I realize the answer might be wrapped up in the SELECT statement, so a quick word on that – I'm using the "Email = @Email OR @Email IS NULL" method to deal with empty params.

Best Answer

You're trying to write one magical query that will handle all possible combinations of search criteria efficiently. I call this the kitchen sink but it's simply not achievable to do this for 10 parameters with one query and one index. It's just not possible.

The bad news: You're not going to be able to create an index (or even 100 indexes - see here to get an idea of how many combinations, not permutations, you would have to cover) that can satisfy all possible combinations of parameters. And if you write a query with a bunch of OR conditionals, the plan that gets compiled will be based on the first combination of parameters that are passed in, which may not be good for any subsequent query, never mind all subsequent queries.

The good news: You can handle this scenario in a way that lets you prioritize.
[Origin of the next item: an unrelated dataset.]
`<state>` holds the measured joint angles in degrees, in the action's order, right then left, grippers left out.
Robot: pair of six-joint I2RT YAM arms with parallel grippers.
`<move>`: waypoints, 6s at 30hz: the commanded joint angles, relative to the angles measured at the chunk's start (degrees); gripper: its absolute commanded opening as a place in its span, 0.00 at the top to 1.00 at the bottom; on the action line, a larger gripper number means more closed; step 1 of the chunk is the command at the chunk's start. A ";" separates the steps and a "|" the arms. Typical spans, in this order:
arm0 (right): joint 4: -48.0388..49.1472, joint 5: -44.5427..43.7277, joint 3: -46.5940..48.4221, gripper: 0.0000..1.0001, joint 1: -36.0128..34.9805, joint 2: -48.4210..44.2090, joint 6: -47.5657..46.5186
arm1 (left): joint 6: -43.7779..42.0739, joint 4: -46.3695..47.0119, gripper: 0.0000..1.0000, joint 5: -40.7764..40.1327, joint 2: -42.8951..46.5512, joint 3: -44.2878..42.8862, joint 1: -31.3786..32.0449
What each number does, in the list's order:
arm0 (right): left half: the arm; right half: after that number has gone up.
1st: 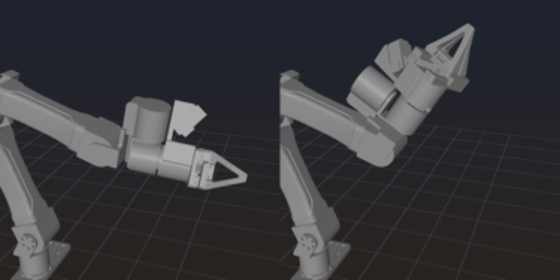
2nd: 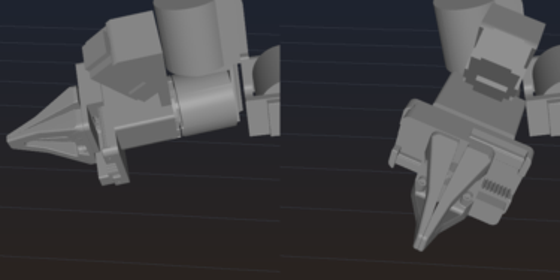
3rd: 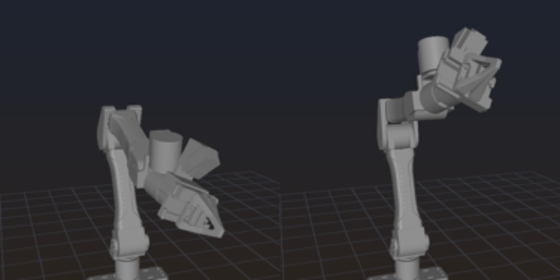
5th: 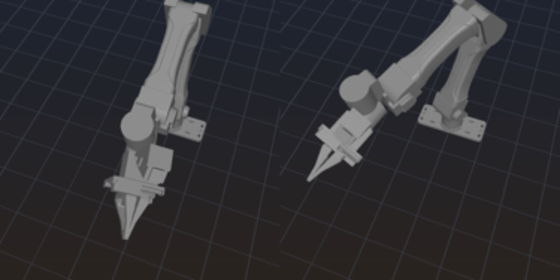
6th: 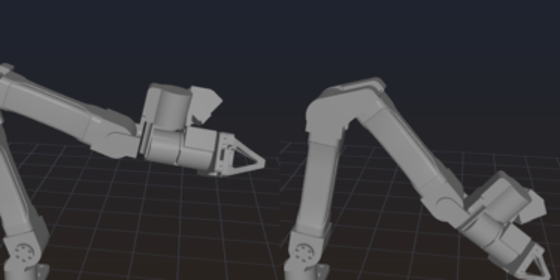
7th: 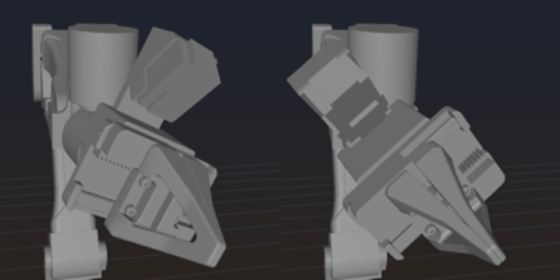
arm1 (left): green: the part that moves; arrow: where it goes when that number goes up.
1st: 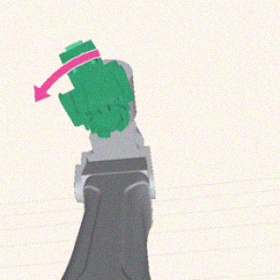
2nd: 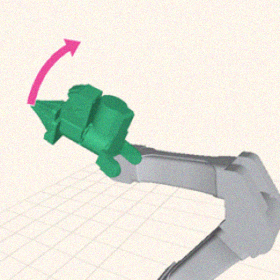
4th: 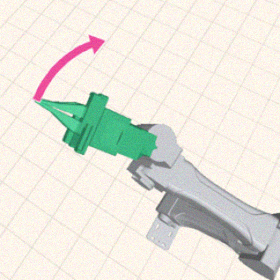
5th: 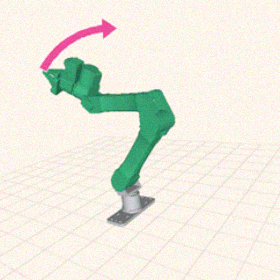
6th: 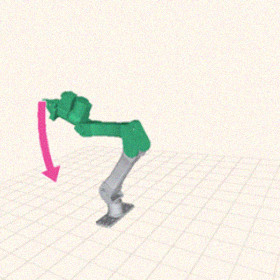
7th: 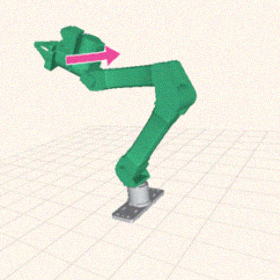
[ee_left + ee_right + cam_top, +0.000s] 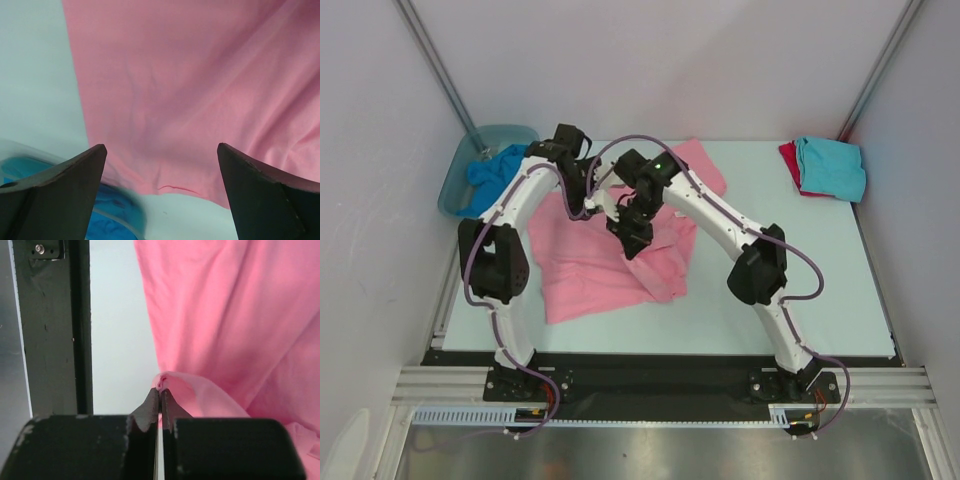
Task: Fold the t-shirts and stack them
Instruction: Flatten the tshirt out
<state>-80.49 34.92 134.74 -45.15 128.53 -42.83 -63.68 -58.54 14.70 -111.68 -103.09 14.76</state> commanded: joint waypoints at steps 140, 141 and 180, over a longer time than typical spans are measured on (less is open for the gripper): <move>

Here's how I do it - I create a dynamic SQL version of the query for each possible combination as I see them. I append only the clauses necessary to search based on the set of parameters provided. This way I don't use queries optimized for @p1 when @p1 isn't even passed in. I also set up some qualitative criteria to determine whether I need to recompile for parameter skew. When the parameter represents a unique index key, there is no reason to recompile, but if different values could produce vastly different plans (based on my knowledge of the data, selectivity, usage patterns, etc.), then it might be useful to do so.
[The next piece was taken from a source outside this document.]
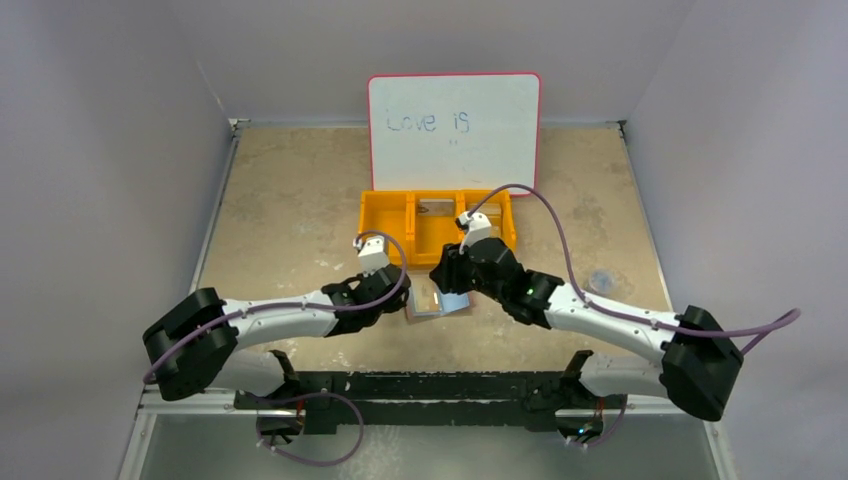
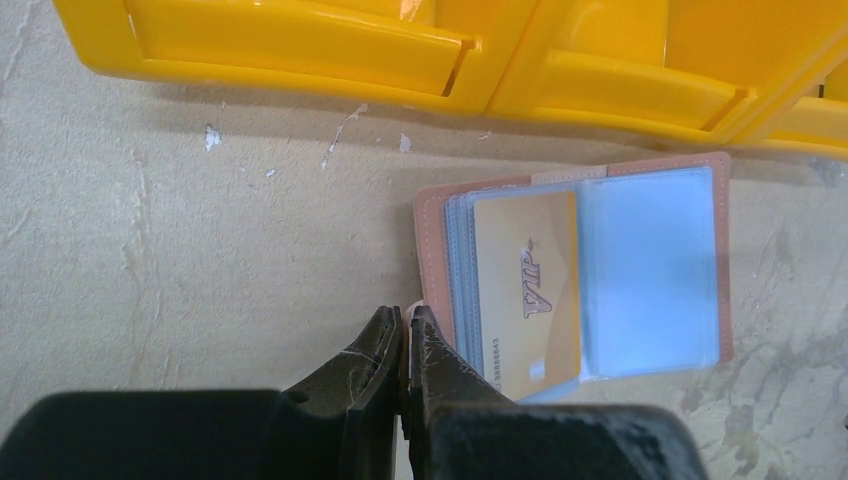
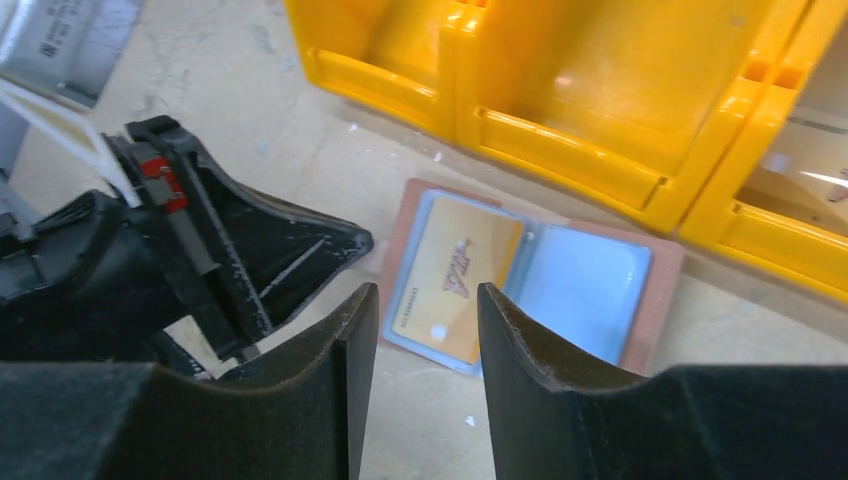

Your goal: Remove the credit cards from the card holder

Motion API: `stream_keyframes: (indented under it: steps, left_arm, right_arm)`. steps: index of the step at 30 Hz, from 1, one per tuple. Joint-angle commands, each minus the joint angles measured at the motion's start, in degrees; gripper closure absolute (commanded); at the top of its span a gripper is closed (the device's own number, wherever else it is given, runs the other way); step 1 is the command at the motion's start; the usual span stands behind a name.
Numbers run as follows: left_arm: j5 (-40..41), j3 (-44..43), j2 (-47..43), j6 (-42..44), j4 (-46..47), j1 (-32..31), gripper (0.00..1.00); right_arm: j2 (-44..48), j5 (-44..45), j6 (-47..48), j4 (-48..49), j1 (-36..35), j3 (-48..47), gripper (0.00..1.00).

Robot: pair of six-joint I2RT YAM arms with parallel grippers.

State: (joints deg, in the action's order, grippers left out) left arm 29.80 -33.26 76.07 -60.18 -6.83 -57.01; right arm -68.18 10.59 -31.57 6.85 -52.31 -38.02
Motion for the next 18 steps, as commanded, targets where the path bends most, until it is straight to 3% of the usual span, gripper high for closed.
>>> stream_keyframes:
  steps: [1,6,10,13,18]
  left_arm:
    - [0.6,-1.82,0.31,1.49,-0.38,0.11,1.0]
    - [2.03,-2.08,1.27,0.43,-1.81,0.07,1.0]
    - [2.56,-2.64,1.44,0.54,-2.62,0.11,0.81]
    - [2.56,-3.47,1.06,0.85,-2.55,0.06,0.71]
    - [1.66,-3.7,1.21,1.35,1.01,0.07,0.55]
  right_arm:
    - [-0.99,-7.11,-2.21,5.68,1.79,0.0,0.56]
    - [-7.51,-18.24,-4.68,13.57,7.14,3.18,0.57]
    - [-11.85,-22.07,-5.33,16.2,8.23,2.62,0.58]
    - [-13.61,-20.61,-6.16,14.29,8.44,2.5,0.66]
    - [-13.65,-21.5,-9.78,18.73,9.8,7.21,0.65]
CREATE PROCEDURE dbo.SinkMe
  @p1 int,
  @p2 varchar(32),
  @p3 datetime
AS
BEGIN
  SET NOCOUNT ON;

  DECLARE @sql nvarchar(max) = N'SELECT <cols> FROM dbo.table WHERE 1 = 1';

  SELECT @sql += CASE WHEN @p1 IS NOT NULL THEN N' AND c1 = @p1'    ELSE N'' END
              +  CASE WHEN @p2 IS NOT NULL THEN N' AND c2 LIKE @p2' ELSE N'' END
              +  CASE WHEN @p3 IS NOT NULL THEN N' AND c3 >= @p3'   ELSE N'' END;

  IF @p1 IS NULL
  BEGIN
    SET @sql += N' OPTION (RECOMPILE)';
  END

  SET @sql += N';';

  EXEC sys.sp_executesql @sql, 
                         N'@p1 int, @p2 varchar(32), @p3 datetime',
                         @p1, @p2, @p3;
END

You can periodically review the plan cache to see which combinations of parameters get used most often and/or lead to the worst-performing queries, and create additional supporting indexes based on those queries (rather than trying to create all potentially helpful indexes up front and maintaining them all even though some may rarely/never get used).